GORONTALO, KOMPAS.com
– Gempa bumi sebanyak 138 kali terjadi dalam radius 300 km dari Kota Gorontalo kali mengguncang sepanjang bulan Oktober lalu.
Ratusan kejadian tana goyang atau liluhu ini tidak semua dirasakan oleh masyarakat, hanya gempa dengan skala 4 yang dapat dirasakan sebagai gejala pusing.
Gempa-gempa lokal ini memiliki pusat di darat maupun di laut.
“Gempa dengan hiposenter dangkal dijumpai di sekitar Limboto, Batudaa, dan Kota Timur Gorontalo,” kata Hasan Arif, staf Fungsional Pengamat Meteorologi dan Geofisika (PMG) Gorontalo, Minggu (6/11/2016).
Di antara banyaknya gempa tersebut, dua gempa cukup dirasakan masyarakat meskipun magnitudonya di bawah 4.
Menurut Hasan Arif, Gempa-gempa tersebut diakibatkan oleh sesar Gorontalo dan sesar Gempa dangkal hingga dalam dengan kekuatan di bawah 4 berjumlah lebih dari 20 dijumpai di bawah laut Sulawesi.
Gempa dangkal hingga menengah akibat aktivitas subduksi laut Sulawesi sedangkan gempa menengah hingga dangkal akibat aktivitas subduksi laut Maluku.
“Aktivitas di Teluk Tomini lebih besar hingga lebih dari 40 gempa dengan magnitudo di bawah 5. Gempa dangkal banyak dijumpai dekat dengan lengan timur pulau Sulawesi” jelas Hasan Arif.
Semakin ke wilayah utara atau mendekati semananjung Minahasa, gempa semakin dalam hingga Marisa. Seismisitas di bawah permukaan Marisa, Kabupaten Pohuwato dan Tilamuta, Kabupaten Boalemo cukup aktif dengan kedalaman menengah.
“Tidak dijumpai aktivitas gempa dangkal yang berasosisasi dengan sesar lokal di daerah tersebut” lanjut Hasan Arif.
Hasan Arif menjelaskan aktivitas gempa ini dipicu oleh pemanasan kerak yang jauh di dalam bumi. Material yang panas ini memiliki sifat cair ke padat, yang merupakan batuan mineral panas.
Akibat pemanasan terus-menerus, batuan logam ini seperti diaduk-aduk, partikel yang panas akan naik ke arah kerak bumi namun semakin ke atas akan mendingin dan turun kembali, demikian berulang terus-menerus hingga menggerakkan lempeng di atasnya.
“Akibat pemanasan material ini lempeng bergerak namun sangat lambat, antara 5-12 cm pertahun, namun material yang digerakkan ini sangat besar,” jelas Hasan Arif.

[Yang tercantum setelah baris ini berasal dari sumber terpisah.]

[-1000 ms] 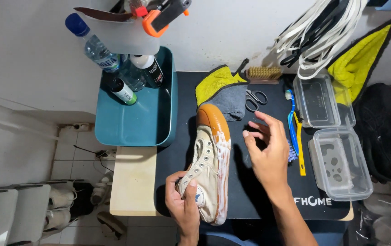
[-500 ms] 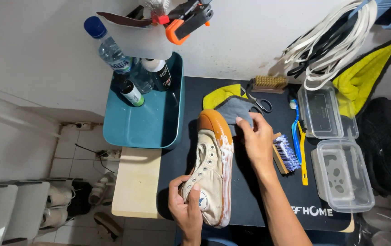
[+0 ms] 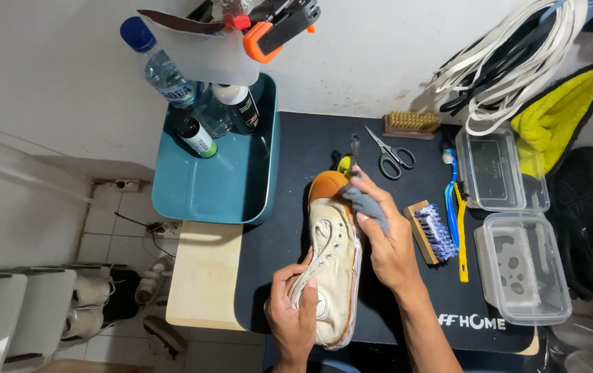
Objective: Cleaning a shoe and applying a white adhesive or cleaning paste to a detached sole using various tools.
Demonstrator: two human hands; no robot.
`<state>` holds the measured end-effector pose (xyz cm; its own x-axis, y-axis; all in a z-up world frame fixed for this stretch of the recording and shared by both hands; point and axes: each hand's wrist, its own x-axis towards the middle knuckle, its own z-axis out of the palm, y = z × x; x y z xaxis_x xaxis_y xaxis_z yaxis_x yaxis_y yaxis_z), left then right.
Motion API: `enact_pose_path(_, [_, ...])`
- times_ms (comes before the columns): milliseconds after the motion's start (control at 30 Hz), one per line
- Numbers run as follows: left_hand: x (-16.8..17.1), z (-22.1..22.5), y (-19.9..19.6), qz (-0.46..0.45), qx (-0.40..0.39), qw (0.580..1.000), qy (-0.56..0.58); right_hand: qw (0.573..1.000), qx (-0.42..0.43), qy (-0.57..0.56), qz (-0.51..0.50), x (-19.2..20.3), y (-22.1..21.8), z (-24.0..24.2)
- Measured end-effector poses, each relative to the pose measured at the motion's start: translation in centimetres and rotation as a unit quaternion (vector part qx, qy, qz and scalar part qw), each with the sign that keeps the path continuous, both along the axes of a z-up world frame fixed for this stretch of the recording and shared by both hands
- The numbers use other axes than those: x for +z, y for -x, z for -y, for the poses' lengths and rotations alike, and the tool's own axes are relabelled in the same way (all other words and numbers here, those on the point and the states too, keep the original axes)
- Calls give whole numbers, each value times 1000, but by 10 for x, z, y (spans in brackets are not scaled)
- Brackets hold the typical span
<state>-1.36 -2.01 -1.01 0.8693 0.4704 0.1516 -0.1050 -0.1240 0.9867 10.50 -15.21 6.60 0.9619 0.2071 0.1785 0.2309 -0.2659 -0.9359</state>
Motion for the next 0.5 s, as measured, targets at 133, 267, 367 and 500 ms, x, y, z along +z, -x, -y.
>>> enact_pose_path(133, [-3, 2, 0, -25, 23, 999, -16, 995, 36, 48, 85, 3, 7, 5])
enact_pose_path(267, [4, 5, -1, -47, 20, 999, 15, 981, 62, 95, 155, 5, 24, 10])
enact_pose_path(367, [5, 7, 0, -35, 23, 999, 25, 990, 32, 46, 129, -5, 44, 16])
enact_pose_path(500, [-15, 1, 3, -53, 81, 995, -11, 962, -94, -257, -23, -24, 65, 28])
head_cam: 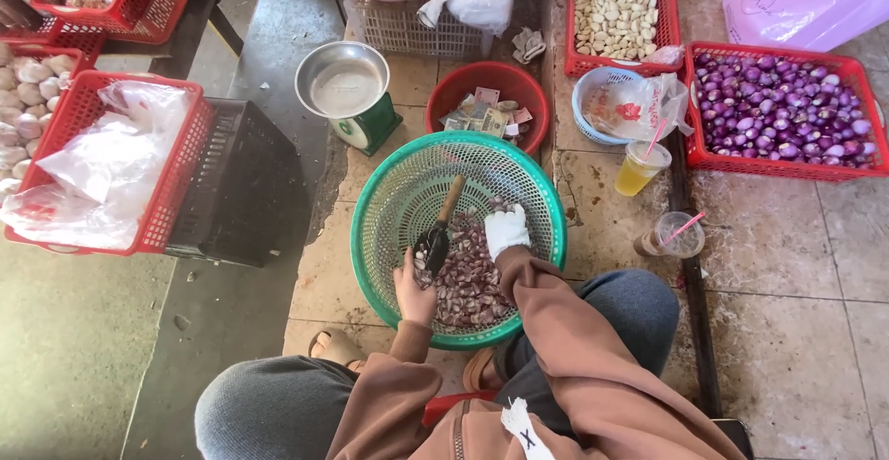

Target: Peeling and slicing small red onions into a plastic basket using a knife

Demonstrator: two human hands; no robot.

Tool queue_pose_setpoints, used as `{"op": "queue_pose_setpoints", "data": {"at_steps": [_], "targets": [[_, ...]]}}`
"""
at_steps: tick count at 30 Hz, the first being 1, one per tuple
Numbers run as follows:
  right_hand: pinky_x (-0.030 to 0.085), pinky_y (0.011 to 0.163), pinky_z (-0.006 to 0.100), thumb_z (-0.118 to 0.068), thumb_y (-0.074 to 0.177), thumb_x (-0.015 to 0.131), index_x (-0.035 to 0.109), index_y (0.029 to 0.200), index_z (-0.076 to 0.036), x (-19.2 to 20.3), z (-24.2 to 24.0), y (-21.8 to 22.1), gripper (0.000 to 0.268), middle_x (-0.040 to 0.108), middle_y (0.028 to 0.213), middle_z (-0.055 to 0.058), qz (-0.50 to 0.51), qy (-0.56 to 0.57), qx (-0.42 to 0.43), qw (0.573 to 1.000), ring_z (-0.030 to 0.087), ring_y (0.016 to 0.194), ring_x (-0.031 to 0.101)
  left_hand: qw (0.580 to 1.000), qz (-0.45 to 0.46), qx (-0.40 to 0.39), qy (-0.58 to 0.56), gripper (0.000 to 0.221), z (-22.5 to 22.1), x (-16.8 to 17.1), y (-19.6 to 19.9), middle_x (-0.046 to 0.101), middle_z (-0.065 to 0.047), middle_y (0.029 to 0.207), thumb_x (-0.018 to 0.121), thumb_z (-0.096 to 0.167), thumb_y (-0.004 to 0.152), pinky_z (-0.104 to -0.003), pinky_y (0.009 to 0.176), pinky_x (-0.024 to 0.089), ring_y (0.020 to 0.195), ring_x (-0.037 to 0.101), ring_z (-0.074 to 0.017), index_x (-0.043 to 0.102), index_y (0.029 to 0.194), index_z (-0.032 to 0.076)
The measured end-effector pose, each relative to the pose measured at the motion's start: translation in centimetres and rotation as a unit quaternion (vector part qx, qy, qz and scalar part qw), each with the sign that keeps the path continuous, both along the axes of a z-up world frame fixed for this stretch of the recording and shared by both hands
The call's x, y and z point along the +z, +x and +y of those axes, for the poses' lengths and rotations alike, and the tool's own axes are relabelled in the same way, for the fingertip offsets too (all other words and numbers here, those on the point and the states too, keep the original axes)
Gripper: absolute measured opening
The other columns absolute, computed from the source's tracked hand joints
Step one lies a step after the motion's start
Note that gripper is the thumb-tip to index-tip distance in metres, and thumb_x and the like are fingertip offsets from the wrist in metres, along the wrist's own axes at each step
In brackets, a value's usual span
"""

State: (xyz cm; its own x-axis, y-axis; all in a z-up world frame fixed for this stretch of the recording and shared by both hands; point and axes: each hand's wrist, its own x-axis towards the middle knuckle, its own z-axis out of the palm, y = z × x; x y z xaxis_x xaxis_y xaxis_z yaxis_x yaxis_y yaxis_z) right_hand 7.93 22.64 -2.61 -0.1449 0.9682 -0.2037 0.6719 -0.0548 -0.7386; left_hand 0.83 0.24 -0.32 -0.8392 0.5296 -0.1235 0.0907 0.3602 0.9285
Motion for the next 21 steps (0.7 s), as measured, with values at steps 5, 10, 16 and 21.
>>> {"op": "queue_pose_setpoints", "data": {"at_steps": [5, 10, 16, 21], "targets": [[0.047, 0.092, 0.026, -0.016, 0.084, 0.061, 0.056, 0.126, -0.014, -0.2, 0.4, 0.2, 0.042, 0.072, 0.113, -0.007, 0.12, -0.118, -0.028, 0.985, 0.015, 0.097, 0.064, 1.0, 0.003, 0.013, 0.002, 0.099, -0.4, 0.3, 0.2, 0.05, -0.016, 0.101, 0.053, -0.015, 0.063, -0.031, 0.094, 0.047, 0.094, 0.059, -0.0339, 0.041, 0.157, 0.015], [0.036, 0.113, 0.04, -0.043, 0.094, 0.058, 0.069, 0.114, -0.037, 1.8, 1.0, 2.0, 0.024, 0.073, 0.121, -0.006, -0.302, 0.042, 0.333, 0.892, 0.022, 0.116, 0.07, 1.0, -0.022, 0.014, 0.013, 0.098, -0.1, 0.0, 0.3, 0.052, -0.019, 0.103, 0.053, -0.013, 0.063, -0.035, 0.094, 0.048, 0.098, 0.06, -0.0339, 0.044, 0.155, 0.017], [0.053, 0.1, 0.042, -0.046, 0.098, 0.051, 0.058, 0.133, -0.053, 4.3, 1.9, 3.7, 0.036, 0.068, 0.131, -0.006, -0.282, 0.023, 0.256, 0.924, 0.025, 0.118, 0.067, 0.995, -0.084, 0.032, 0.041, 0.099, 0.0, 0.6, 0.2, 0.051, -0.02, 0.107, 0.053, -0.012, 0.063, -0.034, 0.098, 0.048, 0.102, 0.06, -0.0296, 0.044, 0.156, 0.017], [0.057, 0.092, 0.047, -0.033, 0.092, 0.063, 0.045, 0.148, -0.035, 11.6, -1.1, 1.2, 0.058, 0.052, 0.147, 0.009, -0.392, 0.153, 0.284, 0.861, 0.033, 0.116, 0.065, 0.995, -0.079, 0.054, 0.014, 0.1, -0.5, -0.4, -0.2, 0.053, -0.019, 0.11, 0.056, -0.009, 0.062, -0.037, 0.1, 0.05, 0.107, 0.062, -0.0326, 0.043, 0.156, 0.02]]}}
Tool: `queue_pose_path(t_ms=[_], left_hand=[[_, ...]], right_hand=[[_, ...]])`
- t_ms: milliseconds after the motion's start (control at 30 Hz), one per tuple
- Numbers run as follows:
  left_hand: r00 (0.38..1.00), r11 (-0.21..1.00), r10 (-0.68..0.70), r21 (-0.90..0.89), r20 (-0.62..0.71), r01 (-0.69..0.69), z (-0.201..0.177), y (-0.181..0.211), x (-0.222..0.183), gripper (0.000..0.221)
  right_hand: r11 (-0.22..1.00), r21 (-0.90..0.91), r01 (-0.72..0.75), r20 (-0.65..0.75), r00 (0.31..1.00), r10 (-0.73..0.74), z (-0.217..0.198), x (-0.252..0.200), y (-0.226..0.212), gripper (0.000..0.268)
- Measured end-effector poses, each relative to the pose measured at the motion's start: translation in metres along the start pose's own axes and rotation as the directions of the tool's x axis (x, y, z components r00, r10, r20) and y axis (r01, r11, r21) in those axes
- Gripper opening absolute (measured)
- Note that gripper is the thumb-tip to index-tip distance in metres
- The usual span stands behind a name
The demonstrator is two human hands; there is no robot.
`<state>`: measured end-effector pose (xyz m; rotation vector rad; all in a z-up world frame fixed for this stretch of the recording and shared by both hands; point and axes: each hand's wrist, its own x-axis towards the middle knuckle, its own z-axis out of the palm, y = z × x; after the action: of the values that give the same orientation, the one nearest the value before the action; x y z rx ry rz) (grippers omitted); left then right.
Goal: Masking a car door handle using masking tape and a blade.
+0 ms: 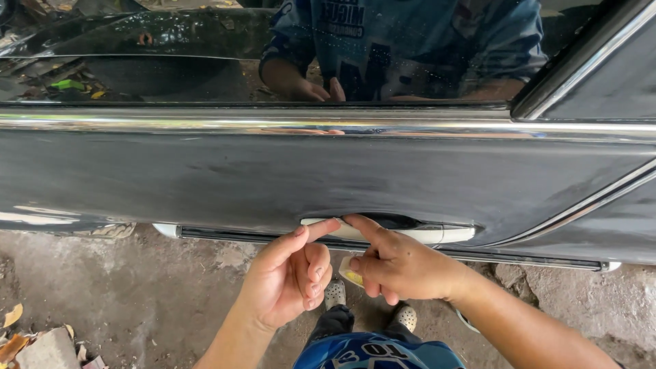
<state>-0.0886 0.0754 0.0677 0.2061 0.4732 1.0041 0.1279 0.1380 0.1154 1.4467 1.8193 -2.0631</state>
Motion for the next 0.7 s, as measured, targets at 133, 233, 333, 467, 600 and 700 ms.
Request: queue_pose_path(t_ms=[133,233,333,467,600,700], left_hand=[[0.999,0.998,-0.047,-0.051,-0.01,0.047,-0.002,0.003,-0.003,0.055],[0.999,0.996,-0.045,-0.075,0.006,0.045,-0.005,0.001,-0.006,0.054],[1.0,1.0,-0.014,0.024,-0.003,0.014,-0.008,-0.001,-0.01,0.055],[0.946,0.736,0.193,0.676,-0.261,0.037,-0.01,0.0,-0.019,0.053],[0.905,0.232,0.421,0.957,0.062,-0.173,-0.012,-0.01,-0.02,0.046],[0.824,-0.092,0.538,0.984,0.18,-0.154,0.005,-0.015,-0.01,0.041]], right_hand=[[0.995,-0.066,-0.075,0.005,0.997,0.075,0.001,0.001,-0.012,0.08],[0.979,-0.179,-0.093,0.034,0.994,0.1,0.003,-0.001,-0.015,0.085],[0.965,-0.256,-0.056,0.009,0.998,0.06,0.007,-0.002,-0.01,0.087],[0.927,-0.363,0.094,-0.097,0.986,-0.138,0.013,-0.005,0.004,0.078],[0.03,-0.947,0.32,0.198,0.655,-0.729,0.021,0.024,0.088,0.035],[0.494,-0.853,0.167,-0.266,0.675,-0.688,0.053,0.012,0.048,0.08]])
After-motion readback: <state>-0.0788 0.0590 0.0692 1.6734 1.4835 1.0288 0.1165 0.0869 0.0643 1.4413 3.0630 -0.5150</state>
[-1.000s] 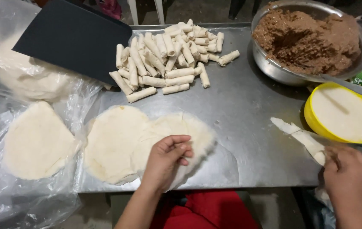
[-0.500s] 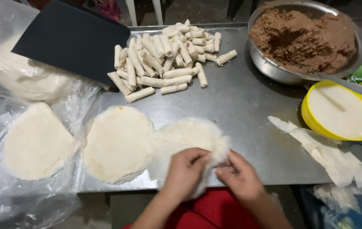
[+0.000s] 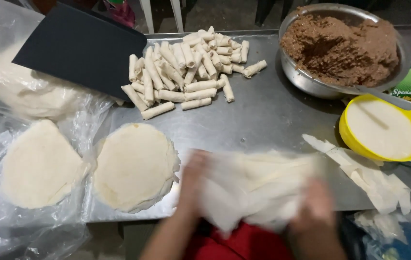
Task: Rolling lumpia by placing meat filling on thin wrappers and folding them into cylinders on a metal prep table.
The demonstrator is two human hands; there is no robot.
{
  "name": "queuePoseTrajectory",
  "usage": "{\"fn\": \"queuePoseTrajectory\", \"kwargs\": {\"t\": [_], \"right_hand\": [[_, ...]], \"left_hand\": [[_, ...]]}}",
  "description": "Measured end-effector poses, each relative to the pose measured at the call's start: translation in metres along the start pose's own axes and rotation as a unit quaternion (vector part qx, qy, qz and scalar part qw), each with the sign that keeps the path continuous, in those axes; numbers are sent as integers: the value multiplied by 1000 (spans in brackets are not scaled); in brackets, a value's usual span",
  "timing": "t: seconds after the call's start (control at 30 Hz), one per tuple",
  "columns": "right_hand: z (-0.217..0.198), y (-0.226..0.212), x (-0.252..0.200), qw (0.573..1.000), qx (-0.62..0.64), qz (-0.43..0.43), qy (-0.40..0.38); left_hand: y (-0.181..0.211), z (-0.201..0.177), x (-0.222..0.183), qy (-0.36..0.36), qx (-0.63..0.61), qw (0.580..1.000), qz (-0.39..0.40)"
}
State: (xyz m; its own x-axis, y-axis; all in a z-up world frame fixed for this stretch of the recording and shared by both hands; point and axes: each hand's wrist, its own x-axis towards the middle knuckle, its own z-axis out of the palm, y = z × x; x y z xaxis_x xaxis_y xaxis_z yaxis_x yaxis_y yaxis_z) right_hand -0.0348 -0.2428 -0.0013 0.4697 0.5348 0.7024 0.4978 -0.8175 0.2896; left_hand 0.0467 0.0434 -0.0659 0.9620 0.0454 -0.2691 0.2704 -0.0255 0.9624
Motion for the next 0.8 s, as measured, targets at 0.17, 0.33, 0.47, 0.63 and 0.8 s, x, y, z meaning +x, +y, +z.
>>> {"fn": "queuePoseTrajectory", "kwargs": {"t": [0.17,0.33,0.47,0.63,0.8], "right_hand": [[43,144,-105,729,546,396,117],[66,55,97,444,805,393,-3],[22,10,133,580,719,233,-304],[41,60,62,505,657,514,-221],[54,61,20,827,309,435,-177]], "left_hand": [[94,-132,-48,359,-317,873,87],[105,-61,-84,9,-187,979,75],[129,-51,-87,-209,-158,964,39],[103,-36,-5,-134,87,983,93],[97,45,-14,-41,277,885,371]]}}
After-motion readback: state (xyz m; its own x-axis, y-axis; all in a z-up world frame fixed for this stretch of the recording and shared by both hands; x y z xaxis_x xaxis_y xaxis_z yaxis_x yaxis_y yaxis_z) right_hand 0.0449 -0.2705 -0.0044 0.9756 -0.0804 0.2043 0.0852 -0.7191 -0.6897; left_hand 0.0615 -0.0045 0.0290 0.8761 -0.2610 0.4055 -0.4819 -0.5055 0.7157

Akibat gerakan lempeng ini, terjadi tumbukan. Satu lempeng ada yang menghunjam ke bawah semnetara lempeng lainnya terus mendesak. Lempeng yang menyusup ke bawah sering patah hingga menyebabkan gempa.
Di wilayah Gorontalo tumbukan ini menyebab lempeng di wilayah perairan utara menghunjam ke arah selatan teluk Tomini, semakin ke selatan lempengnya bergerak semakin dalam.
Akibatnya, di wilayah Teluk Tomini mulai selatan Kota Bitung Sulawesi Utara masuk ke dalam teluk menjadi kawasan yang paling banyak digoyang gempa.
Di antara Kota Marisa di Kabupaten Pohuwato hingga Kota Marisa di Kabupaten Boalemo, yang bearda di pesisir selatan Goronatlo hampir setiap hari terjadi gempa bumi dengan kedalaman di atas 100 km dengan magnitudo di bawah 3, sehingga tidak dirasakan masyarakat. Wilayah ini paling aktif.
Di wilayah perairan utara Gorontalo merupakan daerah gempa teraktif kedua. Wilayahnya membentang di perairan laut Sulawesi dari utara Sumalata ke utara Kwandang Kabupaten Gorontalo Utara.
Berbeda dengan wilayah Teluk Tomini yang memiliki gempa dalam, di utara Gorontalo justru sering terjadi gempa dangkal dengan magnitudo 4 yang bisa dirasakan masyarakat.
“Tumbukan lempeng ada di laut Sulawesi. Salah satu lempeng bergerak ke dalam hingga masuk ke teluk Tomini, semakin ke selatan semakin dalam”ungkap Hasan Arif.
Bagi penduduk Gorontalo, terjadinya tana goyang atau liluhu merupakan kejadian biasa. Mereka sering merasakan getaran bumi. Biasanya tidak terlalu besar sehingga tidak mengganggu aktifitas.